** GOAL OF THE EXERCISE **
Copy every line of the following data that includes the string "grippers".
╭──
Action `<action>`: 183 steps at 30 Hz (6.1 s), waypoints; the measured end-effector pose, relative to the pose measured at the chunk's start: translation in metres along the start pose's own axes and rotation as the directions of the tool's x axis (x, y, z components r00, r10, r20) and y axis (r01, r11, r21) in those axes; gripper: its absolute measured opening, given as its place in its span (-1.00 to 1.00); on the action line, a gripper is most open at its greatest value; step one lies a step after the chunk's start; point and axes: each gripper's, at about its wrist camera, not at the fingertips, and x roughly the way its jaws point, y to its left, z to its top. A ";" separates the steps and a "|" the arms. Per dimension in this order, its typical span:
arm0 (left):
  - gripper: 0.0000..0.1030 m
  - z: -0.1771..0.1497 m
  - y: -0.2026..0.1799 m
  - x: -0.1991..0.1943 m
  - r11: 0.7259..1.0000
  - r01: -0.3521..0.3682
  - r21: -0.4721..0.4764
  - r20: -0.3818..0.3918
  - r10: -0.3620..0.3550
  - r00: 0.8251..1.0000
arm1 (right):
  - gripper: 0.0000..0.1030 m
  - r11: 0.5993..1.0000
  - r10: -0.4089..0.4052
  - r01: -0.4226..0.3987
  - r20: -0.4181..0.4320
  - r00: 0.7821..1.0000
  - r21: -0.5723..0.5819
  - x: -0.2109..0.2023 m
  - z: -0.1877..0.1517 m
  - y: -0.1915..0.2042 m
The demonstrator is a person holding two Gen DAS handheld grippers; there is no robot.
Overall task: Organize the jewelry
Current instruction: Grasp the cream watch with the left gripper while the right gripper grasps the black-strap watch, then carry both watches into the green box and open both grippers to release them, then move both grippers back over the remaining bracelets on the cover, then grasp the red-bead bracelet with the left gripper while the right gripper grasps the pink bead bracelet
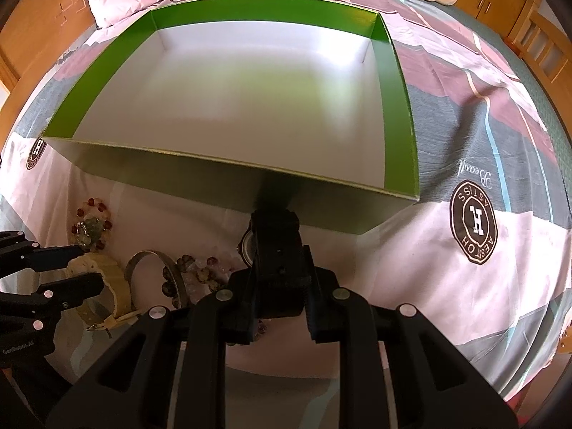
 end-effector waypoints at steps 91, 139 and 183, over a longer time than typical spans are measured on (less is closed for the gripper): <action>0.25 0.012 0.008 -0.014 0.977 -0.184 -0.106 0.169 0.200 0.965 | -0.74 0.991 0.040 -0.042 -0.022 0.999 -0.127 0.000 -0.013 0.036; 0.56 0.013 -0.005 0.012 0.965 -0.257 -0.050 0.104 0.261 0.960 | -0.31 0.991 0.034 -0.034 -0.004 0.999 -0.126 0.008 -0.004 0.019; -0.59 0.012 0.005 0.004 0.983 -0.169 -0.069 0.112 0.176 0.978 | -0.86 0.992 0.084 -0.074 0.106 0.991 -0.099 -0.010 0.001 0.014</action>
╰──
** EXERCISE SOLUTION **
The demonstrator is a person holding two Gen DAS handheld grippers; there is no robot.
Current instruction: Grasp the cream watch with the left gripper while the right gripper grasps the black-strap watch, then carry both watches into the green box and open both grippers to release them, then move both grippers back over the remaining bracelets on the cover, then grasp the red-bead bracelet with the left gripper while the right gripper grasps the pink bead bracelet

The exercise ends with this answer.